# Compound Comb Joint?



## Yargo (Nov 15, 2010)

Hi there!

I am about to start a new project, it is a WBC beehive. The only trouble is that the sides of the beehive are pitched at an angle and the corner joints have to be comb (finger, box) joints. :huh:

I just cant work out how to use my router table to cut the corner joints........

Can anyone wiser than me offer some help???

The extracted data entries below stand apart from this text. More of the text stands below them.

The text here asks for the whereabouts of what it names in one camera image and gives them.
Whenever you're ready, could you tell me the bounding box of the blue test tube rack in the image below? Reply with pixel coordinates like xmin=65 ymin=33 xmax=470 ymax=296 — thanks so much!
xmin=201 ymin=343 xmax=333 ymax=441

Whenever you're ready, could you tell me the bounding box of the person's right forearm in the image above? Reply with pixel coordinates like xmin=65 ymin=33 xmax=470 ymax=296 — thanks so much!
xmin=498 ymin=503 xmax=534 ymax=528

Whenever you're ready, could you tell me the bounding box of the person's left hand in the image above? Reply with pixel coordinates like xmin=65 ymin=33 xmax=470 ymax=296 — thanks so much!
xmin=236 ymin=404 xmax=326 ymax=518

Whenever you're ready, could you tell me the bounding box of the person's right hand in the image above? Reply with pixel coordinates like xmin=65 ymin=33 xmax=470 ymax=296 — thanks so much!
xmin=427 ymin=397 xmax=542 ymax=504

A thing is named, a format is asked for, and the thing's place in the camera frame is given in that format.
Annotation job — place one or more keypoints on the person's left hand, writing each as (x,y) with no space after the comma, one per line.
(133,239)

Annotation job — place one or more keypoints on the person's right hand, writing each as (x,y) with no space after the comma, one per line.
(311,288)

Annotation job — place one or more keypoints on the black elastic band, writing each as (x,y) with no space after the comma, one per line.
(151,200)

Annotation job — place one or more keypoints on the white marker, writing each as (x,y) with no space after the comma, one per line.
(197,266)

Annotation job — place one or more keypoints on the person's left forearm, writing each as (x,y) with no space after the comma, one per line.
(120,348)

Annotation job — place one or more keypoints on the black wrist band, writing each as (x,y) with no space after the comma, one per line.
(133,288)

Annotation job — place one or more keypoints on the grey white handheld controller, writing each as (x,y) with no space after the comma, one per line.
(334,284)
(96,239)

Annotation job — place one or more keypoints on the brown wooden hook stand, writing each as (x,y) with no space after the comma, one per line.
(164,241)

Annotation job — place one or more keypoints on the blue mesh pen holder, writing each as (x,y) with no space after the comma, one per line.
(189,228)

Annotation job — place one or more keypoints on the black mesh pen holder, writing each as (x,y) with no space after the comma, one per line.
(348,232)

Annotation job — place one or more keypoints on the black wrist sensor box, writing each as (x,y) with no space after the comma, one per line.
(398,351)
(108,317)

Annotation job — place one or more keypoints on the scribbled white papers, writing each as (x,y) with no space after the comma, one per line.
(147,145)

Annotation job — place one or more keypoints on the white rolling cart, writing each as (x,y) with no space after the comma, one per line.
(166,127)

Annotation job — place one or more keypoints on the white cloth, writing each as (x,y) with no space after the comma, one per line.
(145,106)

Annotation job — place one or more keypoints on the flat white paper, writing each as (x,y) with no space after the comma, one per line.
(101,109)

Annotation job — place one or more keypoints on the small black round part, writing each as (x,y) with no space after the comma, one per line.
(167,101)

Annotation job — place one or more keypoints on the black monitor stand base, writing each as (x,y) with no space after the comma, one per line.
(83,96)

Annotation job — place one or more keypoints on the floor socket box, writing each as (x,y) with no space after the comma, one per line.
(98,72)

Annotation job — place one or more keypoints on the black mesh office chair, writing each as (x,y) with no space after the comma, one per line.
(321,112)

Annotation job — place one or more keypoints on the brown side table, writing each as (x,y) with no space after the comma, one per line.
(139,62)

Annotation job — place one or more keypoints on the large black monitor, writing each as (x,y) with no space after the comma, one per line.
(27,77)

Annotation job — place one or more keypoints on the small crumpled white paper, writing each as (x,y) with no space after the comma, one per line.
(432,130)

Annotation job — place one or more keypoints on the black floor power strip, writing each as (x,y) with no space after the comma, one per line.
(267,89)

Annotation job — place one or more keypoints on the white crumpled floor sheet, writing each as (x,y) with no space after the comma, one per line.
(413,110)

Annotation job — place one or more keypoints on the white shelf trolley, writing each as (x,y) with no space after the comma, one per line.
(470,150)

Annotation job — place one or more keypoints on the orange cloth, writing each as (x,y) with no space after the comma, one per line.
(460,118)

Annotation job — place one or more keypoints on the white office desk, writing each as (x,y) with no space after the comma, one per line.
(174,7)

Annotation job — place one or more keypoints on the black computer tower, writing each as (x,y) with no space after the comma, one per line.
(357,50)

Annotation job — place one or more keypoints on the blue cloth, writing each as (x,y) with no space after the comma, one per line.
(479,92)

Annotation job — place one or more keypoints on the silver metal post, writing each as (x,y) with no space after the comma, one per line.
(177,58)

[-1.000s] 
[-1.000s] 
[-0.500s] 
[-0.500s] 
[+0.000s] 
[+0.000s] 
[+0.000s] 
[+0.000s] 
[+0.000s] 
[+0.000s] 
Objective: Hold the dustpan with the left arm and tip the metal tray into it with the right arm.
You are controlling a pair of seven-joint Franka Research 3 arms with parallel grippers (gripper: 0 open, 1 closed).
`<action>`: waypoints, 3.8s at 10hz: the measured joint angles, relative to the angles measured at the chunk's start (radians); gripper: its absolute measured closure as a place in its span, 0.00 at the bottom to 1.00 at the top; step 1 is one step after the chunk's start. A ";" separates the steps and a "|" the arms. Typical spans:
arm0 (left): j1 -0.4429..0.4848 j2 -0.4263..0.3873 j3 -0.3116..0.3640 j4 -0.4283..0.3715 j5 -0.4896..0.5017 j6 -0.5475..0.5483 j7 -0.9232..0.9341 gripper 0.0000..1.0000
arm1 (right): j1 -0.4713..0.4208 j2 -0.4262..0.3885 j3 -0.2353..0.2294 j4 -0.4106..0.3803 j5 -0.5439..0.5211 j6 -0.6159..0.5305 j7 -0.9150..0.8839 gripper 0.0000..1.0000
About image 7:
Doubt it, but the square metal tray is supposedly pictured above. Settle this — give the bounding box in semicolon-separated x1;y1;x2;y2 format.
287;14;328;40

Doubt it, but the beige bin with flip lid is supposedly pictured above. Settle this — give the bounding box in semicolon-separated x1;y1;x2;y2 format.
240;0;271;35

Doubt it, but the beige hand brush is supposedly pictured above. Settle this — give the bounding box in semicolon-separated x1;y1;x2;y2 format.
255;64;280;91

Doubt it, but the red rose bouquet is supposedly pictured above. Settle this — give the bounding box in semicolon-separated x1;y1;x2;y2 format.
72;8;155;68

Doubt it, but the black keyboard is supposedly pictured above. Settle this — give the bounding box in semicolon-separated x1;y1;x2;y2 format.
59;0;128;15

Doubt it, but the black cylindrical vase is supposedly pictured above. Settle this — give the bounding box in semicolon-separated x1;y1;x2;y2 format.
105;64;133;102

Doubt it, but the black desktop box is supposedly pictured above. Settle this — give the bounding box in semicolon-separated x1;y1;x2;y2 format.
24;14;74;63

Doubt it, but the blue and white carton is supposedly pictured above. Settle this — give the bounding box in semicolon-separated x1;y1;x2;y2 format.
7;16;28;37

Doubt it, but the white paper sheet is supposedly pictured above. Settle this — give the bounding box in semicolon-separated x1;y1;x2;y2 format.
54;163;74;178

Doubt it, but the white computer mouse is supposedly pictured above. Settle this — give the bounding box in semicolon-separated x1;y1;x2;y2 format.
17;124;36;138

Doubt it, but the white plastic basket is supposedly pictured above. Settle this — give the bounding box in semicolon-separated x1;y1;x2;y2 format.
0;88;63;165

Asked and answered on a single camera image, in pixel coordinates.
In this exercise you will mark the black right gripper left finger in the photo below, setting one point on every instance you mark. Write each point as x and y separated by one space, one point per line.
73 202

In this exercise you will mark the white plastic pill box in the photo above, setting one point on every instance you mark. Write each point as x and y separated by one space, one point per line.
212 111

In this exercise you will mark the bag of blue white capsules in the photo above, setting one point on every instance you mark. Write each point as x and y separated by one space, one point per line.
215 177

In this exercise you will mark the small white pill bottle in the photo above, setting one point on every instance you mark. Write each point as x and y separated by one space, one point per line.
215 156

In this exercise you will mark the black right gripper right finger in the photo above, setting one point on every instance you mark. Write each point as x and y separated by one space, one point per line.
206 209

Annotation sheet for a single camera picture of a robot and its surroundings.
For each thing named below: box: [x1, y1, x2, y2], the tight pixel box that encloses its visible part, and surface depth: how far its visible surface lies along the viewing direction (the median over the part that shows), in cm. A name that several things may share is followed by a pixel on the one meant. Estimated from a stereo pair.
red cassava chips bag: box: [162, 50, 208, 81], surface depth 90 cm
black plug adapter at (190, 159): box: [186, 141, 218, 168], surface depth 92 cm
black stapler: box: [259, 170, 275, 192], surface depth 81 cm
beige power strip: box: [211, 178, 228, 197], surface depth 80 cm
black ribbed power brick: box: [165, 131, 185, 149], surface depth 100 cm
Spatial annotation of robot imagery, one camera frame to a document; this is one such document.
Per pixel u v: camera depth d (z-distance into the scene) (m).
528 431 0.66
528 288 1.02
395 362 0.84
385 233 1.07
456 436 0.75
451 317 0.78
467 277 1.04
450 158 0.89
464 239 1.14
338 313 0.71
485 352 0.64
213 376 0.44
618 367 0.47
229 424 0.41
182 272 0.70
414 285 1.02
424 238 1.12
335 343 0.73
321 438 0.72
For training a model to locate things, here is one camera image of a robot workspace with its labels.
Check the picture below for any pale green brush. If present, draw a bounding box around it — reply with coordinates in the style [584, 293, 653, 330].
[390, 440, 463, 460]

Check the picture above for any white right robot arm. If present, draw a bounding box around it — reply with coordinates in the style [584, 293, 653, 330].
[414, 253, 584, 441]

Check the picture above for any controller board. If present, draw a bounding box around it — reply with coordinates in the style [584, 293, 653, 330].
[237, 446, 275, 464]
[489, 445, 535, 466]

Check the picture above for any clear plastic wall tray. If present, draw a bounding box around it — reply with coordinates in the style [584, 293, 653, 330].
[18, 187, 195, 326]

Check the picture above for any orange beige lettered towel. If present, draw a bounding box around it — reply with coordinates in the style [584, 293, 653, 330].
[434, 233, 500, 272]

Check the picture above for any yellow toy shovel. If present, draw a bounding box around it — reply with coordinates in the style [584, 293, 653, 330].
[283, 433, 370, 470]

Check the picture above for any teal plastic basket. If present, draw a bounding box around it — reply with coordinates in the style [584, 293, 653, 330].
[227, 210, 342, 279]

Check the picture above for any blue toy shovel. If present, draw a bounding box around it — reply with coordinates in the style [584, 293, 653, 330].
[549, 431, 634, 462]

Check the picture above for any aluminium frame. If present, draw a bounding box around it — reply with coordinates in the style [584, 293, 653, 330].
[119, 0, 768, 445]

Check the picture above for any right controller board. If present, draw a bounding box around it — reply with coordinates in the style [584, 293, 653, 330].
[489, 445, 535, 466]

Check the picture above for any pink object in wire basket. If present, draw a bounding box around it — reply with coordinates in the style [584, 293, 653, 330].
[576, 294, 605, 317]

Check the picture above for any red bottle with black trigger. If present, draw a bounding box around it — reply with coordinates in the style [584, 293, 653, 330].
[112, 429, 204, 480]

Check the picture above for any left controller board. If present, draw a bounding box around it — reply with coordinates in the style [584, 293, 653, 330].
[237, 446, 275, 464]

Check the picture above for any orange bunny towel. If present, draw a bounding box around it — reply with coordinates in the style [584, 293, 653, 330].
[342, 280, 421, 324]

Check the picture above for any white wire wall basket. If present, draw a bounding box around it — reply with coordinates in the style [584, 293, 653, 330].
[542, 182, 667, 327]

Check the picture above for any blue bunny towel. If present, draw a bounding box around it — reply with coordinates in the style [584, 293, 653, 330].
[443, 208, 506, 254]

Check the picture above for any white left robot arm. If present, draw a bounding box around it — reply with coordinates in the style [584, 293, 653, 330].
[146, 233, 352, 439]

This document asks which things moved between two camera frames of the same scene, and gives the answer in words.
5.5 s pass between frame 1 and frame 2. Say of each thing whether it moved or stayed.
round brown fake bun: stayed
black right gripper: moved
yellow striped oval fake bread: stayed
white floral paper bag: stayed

Plans for the beehive are here http://www.honeybeekeeping.co.uk/downloadable/10frwbcm.pdf


Thanks. :smile:


----------



## Gene Howe (Feb 28, 2009)

First, I'd use a router table.
If the sides are cut on the angle, you can cut the box joints just like you normally would using a sled or jig and a 20mm(?) cutter.


----------



## del schisler (Nov 5, 2009)

Yargo said:


> Hi there!
> 
> I am about to start a new project, it is a WBC beehive. The only trouble is that the sides of the beehive are pitched at an angle and the corner joints have to be comb (finger, box) joints. :huh:
> 
> ...


i belive to do angle's box joint's . We will use a 3/8" spiral bit. Up cut or down shouldn't make any difference. I use up cut . all that does is give you a good smooth cut on the top. and the down does the bottom. So you can figure the face of the board. Now cut your piece's at the angle that you want. Run them thro a box jig. If you don't know how to use a box joint jig their are video's that will show you what to do.I made mine. Now if you don't have one . Make one or buy ?? Try this with some scrap's and see if they come out and good and tight. I won't do any more typing. Don't know what you have or don't have . A router table that you have will come in handy. Do a google search for video's on box joint's . I got some bookmarked some where. good luck


----------